Syrian rebels ask U.S. for arms to defend against Russian strikes

After Soviet soldiers withdrew from Afghanistan, the U.S. had to buy Stinger portable SAM systems back from the mujahideen in the fear that they could be used against U.S. military or civilian aircraft. Source: Getty Images

After Soviet soldiers withdrew from Afghanistan, the U.S. had to buy Stinger portable SAM systems back from the mujahideen in the fear that they could be used against U.S. military or civilian aircraft. Source: Getty Images

Getty Images
Representatives of “moderate” rebel groups in Syria opposed to the regime of Bashar al-Assad have asked the U.S. to supply them with surface-to-air missiles to counter Russian air strikes, American media have reported. Russian observers say this is unlikely but caution that arms may be supplied by the key regional sponsors of Syria’s opposition, Turkey and Saudi Arabia.

As accusations that Russia is bombing “moderate” opposition in Syria instead of ISIS targets continue to mount, the Washington Post reported on Oct. 2 that several rebel Syrian groups had asked the U.S. to supply them with air defense systems to counter Russian aircraft, which have been bombarding their positions.

However, should Washington or its allies take this step, it would be a throwback to Cold War times, when the U.S. supplied arms to Afghanistan’s mujahideen warriors for their fight against the Soviet army, and could further whip up tensions in the West’s relations with Moscow.

Not only this, but there is a risk that any weapons given to rebel forces in Syria may later end up being used against American interests. After Soviet soldiers withdrew from Afghanistan, the U.S. authorities had to buy Stinger portable surface-to-air missile (SAM) systems back from the mujahideen in the fear that they could be used against U.S. military or civilian aircraft.

 

U.S. and allies ‘do not want further deterioration in relations with Moscow’

Andrei Sushentsov, a managing partner with the Foreign Policy agency, told RBTH that the U.S. and its allies would not be supplying Syrian President Bashar al-Assad’s opponents with portable surface-to-air missiles or any other air defense systems because “they do not want a further deterioration in relations with Moscow over Syria,” which is secondary in their plans.

“The moderate opposition will not be given Stingers because in that case Assad would get S-300 systems [from Russia],” said Sushentsov.
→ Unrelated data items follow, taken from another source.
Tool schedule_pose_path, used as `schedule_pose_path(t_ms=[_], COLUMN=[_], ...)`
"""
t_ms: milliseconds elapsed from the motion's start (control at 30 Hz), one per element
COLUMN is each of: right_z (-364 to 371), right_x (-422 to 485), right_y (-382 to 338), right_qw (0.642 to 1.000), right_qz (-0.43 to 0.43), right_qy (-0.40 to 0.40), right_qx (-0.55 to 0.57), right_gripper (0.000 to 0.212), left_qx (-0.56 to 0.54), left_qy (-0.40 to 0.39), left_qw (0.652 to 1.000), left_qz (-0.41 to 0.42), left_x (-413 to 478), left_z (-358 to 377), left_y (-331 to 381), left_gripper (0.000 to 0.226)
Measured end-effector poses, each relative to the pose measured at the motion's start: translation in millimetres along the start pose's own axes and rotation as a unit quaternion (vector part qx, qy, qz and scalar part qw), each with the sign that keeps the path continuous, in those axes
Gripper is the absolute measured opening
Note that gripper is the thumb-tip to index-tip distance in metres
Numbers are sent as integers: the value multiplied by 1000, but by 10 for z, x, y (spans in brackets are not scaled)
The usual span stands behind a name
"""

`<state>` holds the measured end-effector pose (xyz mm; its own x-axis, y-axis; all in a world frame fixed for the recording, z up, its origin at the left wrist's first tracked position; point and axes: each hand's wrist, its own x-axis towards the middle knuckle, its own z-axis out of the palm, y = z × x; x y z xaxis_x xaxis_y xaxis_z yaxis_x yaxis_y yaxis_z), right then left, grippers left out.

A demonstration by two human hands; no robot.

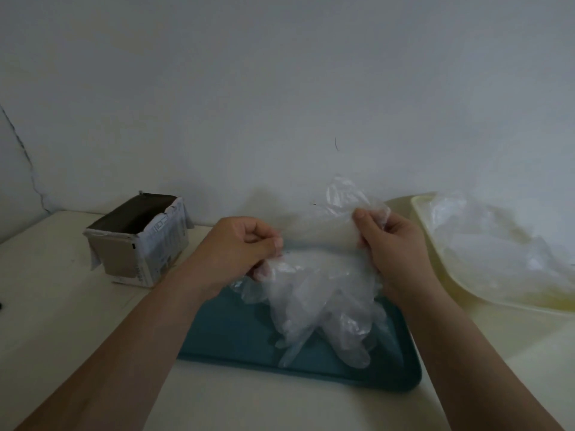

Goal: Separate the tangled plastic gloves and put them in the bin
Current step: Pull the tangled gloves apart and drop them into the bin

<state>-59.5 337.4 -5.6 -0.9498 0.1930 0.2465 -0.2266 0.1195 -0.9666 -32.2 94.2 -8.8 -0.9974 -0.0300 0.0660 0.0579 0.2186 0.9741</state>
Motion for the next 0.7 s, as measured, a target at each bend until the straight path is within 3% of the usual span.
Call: schedule_pose_path(t_ms=[133, 233, 367, 467, 533, 700], right_z=[-29, -35, -97, -88, -59, 43], right_x=[25, 16, -52, -95, -84, -80], right_y=[16, -32, -111, -101, -9, 158], right_qw=[998, 988, 958, 915, 897, 905], right_qz=[33, 73, 69, 79, 85, 42], right_qy=[-15, -109, -267, -352, -375, -339], right_qx=[51, 83, -82, -179, -219, -254], right_gripper=[38, 35, 42, 33, 31, 27], left_qx=[53, 120, 311, 317, 300, 234], left_qy=[62, 97, -9, -37, -10, 76], left_qw=[997, 987, 950, 948, 953, 965], left_qz=[16, 54, 18, 16, 33, 88], left_x=[68, 99, 49, 71, 104, 118], left_z=[-49, 19, 175, 207, 175, 28], left_y=[-98, -169, -308, -422, -426, -294], left_gripper=[5, 4, 18, 10, 14, 14])
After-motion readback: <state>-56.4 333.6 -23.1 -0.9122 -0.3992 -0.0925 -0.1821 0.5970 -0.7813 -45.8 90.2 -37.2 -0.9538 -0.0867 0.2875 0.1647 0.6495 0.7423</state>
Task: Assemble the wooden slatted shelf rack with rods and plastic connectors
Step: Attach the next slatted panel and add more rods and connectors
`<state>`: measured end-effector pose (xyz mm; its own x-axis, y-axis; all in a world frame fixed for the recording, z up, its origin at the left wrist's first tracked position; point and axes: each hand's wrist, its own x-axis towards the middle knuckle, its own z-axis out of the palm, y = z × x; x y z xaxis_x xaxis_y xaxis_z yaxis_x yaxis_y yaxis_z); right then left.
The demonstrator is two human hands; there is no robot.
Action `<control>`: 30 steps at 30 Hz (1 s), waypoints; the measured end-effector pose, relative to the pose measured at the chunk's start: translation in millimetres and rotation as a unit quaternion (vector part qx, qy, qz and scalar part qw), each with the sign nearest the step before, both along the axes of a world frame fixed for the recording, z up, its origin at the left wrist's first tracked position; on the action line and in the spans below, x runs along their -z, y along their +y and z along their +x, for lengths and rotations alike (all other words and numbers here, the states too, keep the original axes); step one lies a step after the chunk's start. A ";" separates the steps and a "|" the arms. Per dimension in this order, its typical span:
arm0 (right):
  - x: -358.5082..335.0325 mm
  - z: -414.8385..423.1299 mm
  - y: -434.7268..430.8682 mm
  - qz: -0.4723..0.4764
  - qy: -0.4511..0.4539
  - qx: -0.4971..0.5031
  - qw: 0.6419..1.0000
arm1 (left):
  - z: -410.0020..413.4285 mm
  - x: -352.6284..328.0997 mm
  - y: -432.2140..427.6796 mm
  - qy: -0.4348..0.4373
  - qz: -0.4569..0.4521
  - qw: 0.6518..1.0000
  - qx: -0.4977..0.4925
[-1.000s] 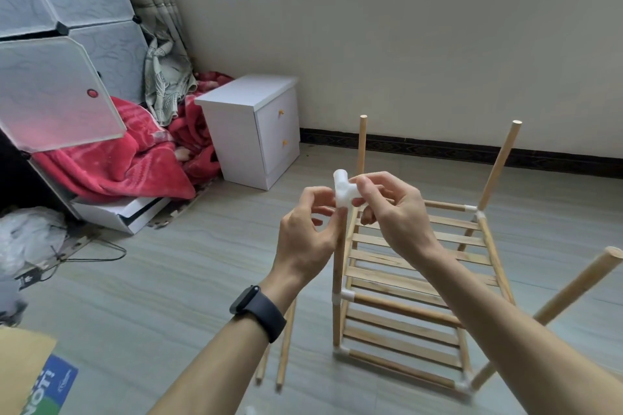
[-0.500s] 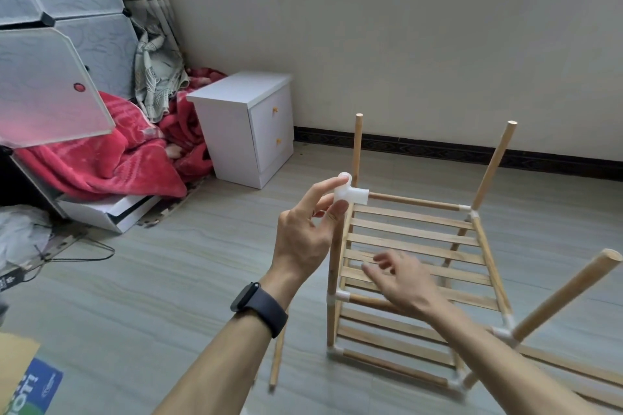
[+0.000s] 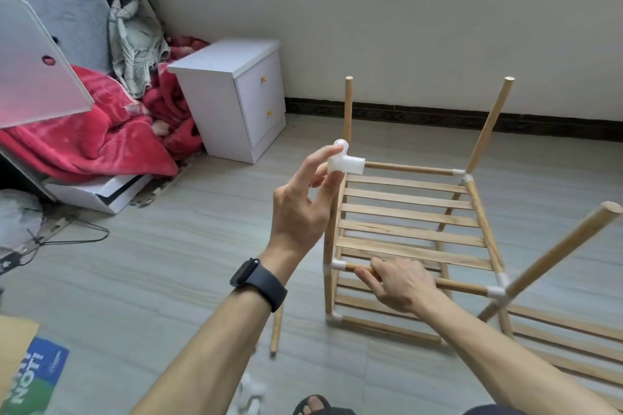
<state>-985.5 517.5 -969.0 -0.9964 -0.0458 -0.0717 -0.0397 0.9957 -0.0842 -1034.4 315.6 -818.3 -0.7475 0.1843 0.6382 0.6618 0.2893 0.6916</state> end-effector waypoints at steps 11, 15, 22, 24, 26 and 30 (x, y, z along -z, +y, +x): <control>20.2 -0.1 -43.3 0.009 0.081 -0.023 0.996 | 85.4 217.0 -123.6 -0.399 -0.224 0.864 -0.211; 27.9 -0.7 -47.6 0.048 0.090 -0.026 0.994 | 125.3 285.9 -142.6 -0.475 -0.485 0.718 -0.151; 32.0 1.1 -47.4 0.036 0.116 -0.039 0.992 | 134.1 325.9 -141.3 -0.529 -0.501 0.670 -0.142; 32.2 1.3 -46.6 0.039 0.116 -0.038 0.992 | 130.4 333.6 -142.0 -0.528 -0.491 0.677 -0.149; 31.6 1.6 -46.3 0.040 0.115 -0.038 0.992 | 126.4 338.5 -143.2 -0.527 -0.496 0.675 -0.146; 30.2 2.1 -44.4 0.039 0.104 -0.043 0.993 | 121.5 335.2 -152.1 -0.504 -0.493 0.693 -0.150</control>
Dmitry Ofitserov-Belsky, an assistant professor at the Higher School of Economics in Moscow, told RBTH that, as a rule, arms supplies are not widely publicized and suggested that “the Washington Post article is most probably a deliberate leak intended to ‘test’ the reaction both inside the U.S. and the reaction in Russia.”

“Syrian militants may be somewhat exaggerating the United States’ readiness to start a confrontation with Russia in the Syrian conflict and are trying to revive relevant fears in Moscow,” said Ofitserov-Belsky.

There is also another theory, which he described as unlikely, that part of the U.S. establishment may be not interested in stepping up confrontation with Russia and is thus trying to foil secret supplies of portable SAM (surface-to-air missile) systems or other military hardware to the “moderate” opposition in Syria.

 

Opposition may receive weapons from regional players

Ofitserov-Belsky went on to add that Saudi Arabia and Turkey had already supplied Syrian Islamists with portable SAM systems. In addition, a certain number of these weapons may have been captured in Libya and Iraq, although they are not very efficient against modern strike aircraft like the Su-34.

“The most probable scenario is that the opposition will continue to be supplied with anti-tank and other systems that can do no damage to Russian aircraft but that could strengthen resistance to the upcoming offensive of the Syrian troops and an Iranian expeditionary force,” he said.

Meanwhile, Vladimir Avatkov, head of the Center for Oriental Studies, International Relations and Public Diplomacy, did not rule out the possibility that the Syrian opposition may receive air defense systems from Turkey, saying that Ankara “may make surprise anti-Russian moves, including providing physical support to the Syrian opposition.

“After his return from Moscow, [Turkish President Recep Tayyip] Erdogan made a public statement for the first time allowing for a possible transition period with Assad remaining in power. However, the other day he made another statement in which he stressed that Russia was making a serious mistake and may end up in isolation because of its policy.”

“Turkey is bargaining and is looking for an optimal position for itself. This has to do with the foreign policy environment and the situation inside the country, where disagreements between the main political forces are growing,” said Avatkov.

“Unfortunately, the economy cannot save Moscow and Ankara from geopolitical disagreements that require an urgent solution. Otherwise, we risk losing Turkey,” he said.